Après plusieurs semaines de rupture ayant mis à mal le système de prise en charge des patients dépendants aux opioïdes, le ministère de la Santé et de la Protection sociale a annoncé ce samedi, la reprise de la distribution régulière de la méthadone dans les centres de santé spécialisés.


Dans un communiqué, le ministère affirme que « l’ensemble des Centres d’addictologie au niveau national ont été approvisionnés en quantités suffisantes de ce médicament garantissant la continuité du traitement des patients ».


Il est également noté que « des stocks suffisants ont été mis à disposition pour répondre aux besoins des patients, reflétant l’engagement du ministère à assurer la continuité des traitements essentiels ». « Cette mesure est le fruit de la mobilisation du ministère et de ses partenaires, à travers la coopération internationale visant à garantir les sources d’approvisionnement », relève la même source.


Cette annonce officielle intervient après une alerte soutenue de la société civile, des syndicats et du personnel médical, confrontés depuis le début du mois de mars à une pénurie sans précédent du médicament dans plusieurs villes du nord du pays – Tanger, Tétouan, Al Hoceïma, Nador et Oujda notamment.

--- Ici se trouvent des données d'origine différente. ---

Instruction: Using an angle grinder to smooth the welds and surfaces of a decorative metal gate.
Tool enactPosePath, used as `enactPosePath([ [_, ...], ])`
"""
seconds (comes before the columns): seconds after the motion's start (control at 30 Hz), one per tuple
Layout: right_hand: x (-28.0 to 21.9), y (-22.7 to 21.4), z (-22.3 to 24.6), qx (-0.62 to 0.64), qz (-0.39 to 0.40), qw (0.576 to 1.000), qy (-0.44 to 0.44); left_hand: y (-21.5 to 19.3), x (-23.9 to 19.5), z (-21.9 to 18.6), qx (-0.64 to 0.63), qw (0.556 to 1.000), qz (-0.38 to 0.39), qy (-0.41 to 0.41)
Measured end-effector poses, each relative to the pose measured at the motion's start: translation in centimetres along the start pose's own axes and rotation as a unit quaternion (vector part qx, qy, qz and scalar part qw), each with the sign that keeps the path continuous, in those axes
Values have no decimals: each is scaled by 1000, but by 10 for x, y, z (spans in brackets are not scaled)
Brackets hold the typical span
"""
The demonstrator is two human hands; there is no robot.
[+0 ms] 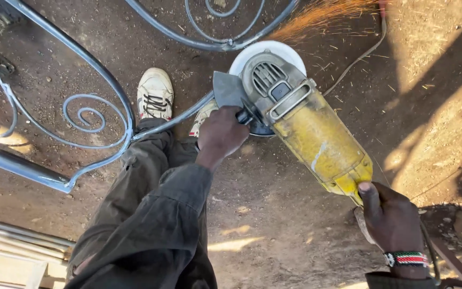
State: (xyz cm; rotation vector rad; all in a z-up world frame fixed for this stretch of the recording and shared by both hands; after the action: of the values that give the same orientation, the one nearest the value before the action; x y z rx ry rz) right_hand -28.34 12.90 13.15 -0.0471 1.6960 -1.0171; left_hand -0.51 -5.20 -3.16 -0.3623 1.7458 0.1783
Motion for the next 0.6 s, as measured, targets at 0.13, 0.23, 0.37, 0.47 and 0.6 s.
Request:
enactPosePath([
  [0.13,14,-4,-16,-10,6,999,-40,7,-5,-7,-52,999,-6,1],
  [0.23,17,-1,-9,8,40,998,40,2,-8,-4,-45,998,-40,-12],
  [0.37,9,20,-1,51,40,998,12,-1,-10,9,-9,998,-49,-29],
  [0.47,9,23,-1,42,-26,998,-24,7,-5,18,-29,997,-69,-13],
  [0.6,14,47,-13,34,-59,997,-33,18,3,32,-41,994,-96,8],
])
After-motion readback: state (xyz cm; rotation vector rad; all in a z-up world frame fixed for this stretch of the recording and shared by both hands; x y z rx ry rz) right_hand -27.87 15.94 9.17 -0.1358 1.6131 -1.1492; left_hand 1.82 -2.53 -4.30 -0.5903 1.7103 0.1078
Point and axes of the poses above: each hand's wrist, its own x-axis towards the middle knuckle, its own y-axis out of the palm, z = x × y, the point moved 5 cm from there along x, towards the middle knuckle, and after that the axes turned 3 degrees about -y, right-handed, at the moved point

Face à la pénurie, des mesures temporaires avaient été discrètement mises en place par les autorités sanitaires. Une circulaire interne recommandait la réduction systématique des doses administrées aux patients, y compris ceux atteints du VIH ou d’hépatites.


Dans un communiqué conjoint, des ONG comme l’ALCS, AHSUD, RdR Maroc et ITPC-MENA ont dénoncé cette approche, jugée contraire aux standards de l’OMS et appliquée sans consultation préalable. Elles ont par ailleurs alerté sur les conséquences possibles : rechutes, douleurs physiques, ruptures du lien thérapeutique et marginalisation accrue des usagers, « en particulier les personnes vivant avec le VIH et celles atteintes d’hépatite B et C ».


Les syndicats de santé, eux aussi, ont tiré la sonnette d’alarme, évoquant une situation de tension extrême dans plusieurs centres, où les professionnels sont confrontés à des risques accrus d’agressions.